Unos 15 minutos duró el piquete en esa zona. Pera la protesta no terminó. Los vendedores luego cortaron las esquinas de Libertador y Mendoza, Mendoza y Rivadavia, Mendoza y Mitre, para terminar en Laprida y Rioja. Pero con más ruido. A los aplausos y gritos sumaron algunos petardos que consiguieron en una distribuidora a la que aún le quedaban algunas cajas.

"Vamos a seguir con los cortes hasta que alguna autoridad del municipio venga a hablar y a darnos alguna solución", sostuvo Alejandro, vocero de los ambulantes. La respuesta del secretario de Gobierno de la Capital, Ricardo Pintos, consultado por este diario, fue más que contundente: "Los funcionarios no somos rehenes de nadie -dijo-. Si quieren hablar conmigo, los espero en mi oficina. Pero sólo será para informarles cómo conseguir la habilitación para trabajar dentro de la ley como lo hace el resto de los comerciantes que cumplen con todas los impuestos y demás obligaciones".

Mientras, Alejandro era el vendedor ambulante más preocupado de todos. Contó que hace unos días había pedido un préstamo en una financiera para comprarles útiles a sus cinco hijos. Y que si no podía seguir vendiendo en el microcentro no podría devolver el crédito. "La venta en las veredas es el único trabajo que tengo -sostuvo-. No tengo planes sociales ni otro tipo de ayuda, y tampoco la quiero. Sólo quiero que me dejen laburar. Además, al chico que vende anteojos en la Rivadavia el inspector le llevó todo sin siquiera hacer un acta de infracción o entregarle un papel donde se dejara constancia de qué se llevaba. ¿A quién le vas a reclamar lo que te pertenece?".

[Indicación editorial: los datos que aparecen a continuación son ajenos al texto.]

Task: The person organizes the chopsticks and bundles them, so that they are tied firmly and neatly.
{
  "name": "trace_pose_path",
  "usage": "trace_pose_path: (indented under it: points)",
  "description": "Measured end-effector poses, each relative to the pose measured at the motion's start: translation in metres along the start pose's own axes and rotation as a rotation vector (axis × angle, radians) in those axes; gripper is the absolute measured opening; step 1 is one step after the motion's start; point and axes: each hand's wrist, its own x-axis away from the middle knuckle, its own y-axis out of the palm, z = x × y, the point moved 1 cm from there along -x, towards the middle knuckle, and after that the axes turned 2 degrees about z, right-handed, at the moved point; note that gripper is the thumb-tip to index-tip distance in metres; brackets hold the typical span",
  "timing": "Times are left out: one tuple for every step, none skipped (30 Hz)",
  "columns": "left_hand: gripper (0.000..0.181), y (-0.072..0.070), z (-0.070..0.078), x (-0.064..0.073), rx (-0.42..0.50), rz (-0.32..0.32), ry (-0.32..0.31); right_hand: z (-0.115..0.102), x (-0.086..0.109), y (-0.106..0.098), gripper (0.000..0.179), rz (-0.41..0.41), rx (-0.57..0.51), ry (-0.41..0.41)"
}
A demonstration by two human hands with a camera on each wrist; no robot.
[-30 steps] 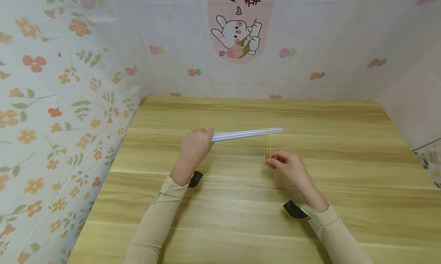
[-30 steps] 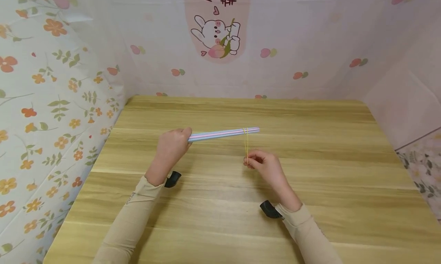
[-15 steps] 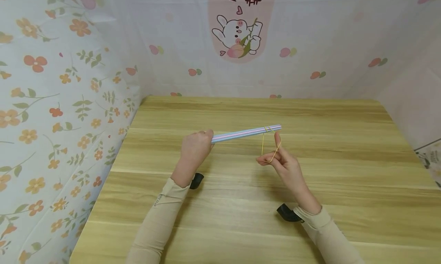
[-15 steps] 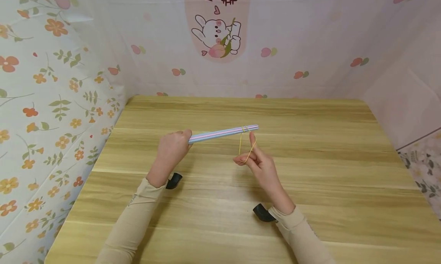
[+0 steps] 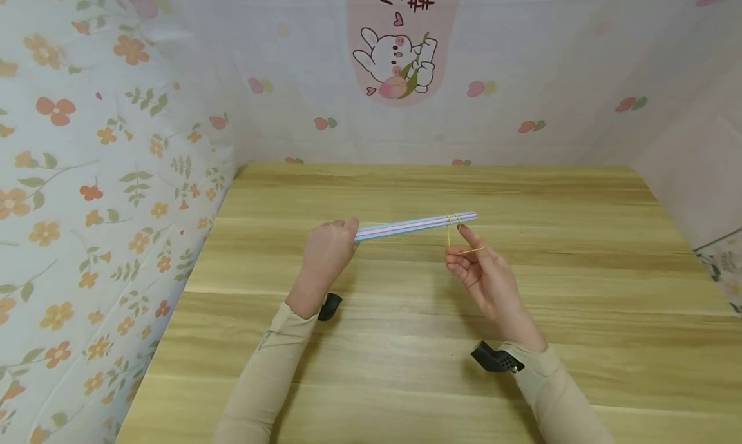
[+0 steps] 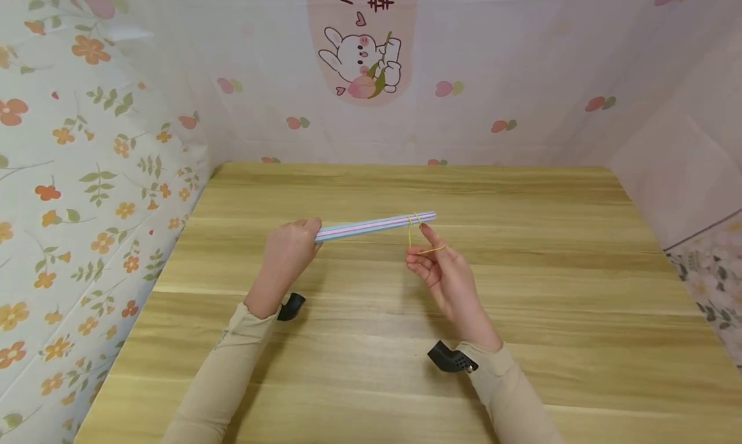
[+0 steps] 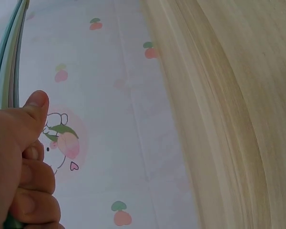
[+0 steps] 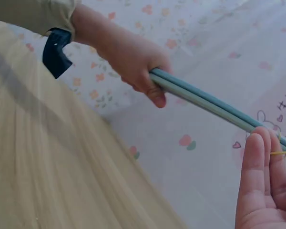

Frente a estas acusaciones, Pintos aclaró que en ningún momento se decomisó mercadería porque cuando los inspectores recorrieron el microcentro no encontraron ningún vendedor ambulante in fraganti.

Rosana, otra vendedora, dijo que su sector no representa una competencia desleal para los comerciantes que están habilitados y que tienen los impuestos al día. "Nosotros vendemos chucherías baratas que apenas nos alcanzan, cuando tenemos suerte, para la comida del día -dijo la mujer-. Y a veces le compramos a esos mismos comerciantes que se quejan, para revender. No le hacemos daño a nadie".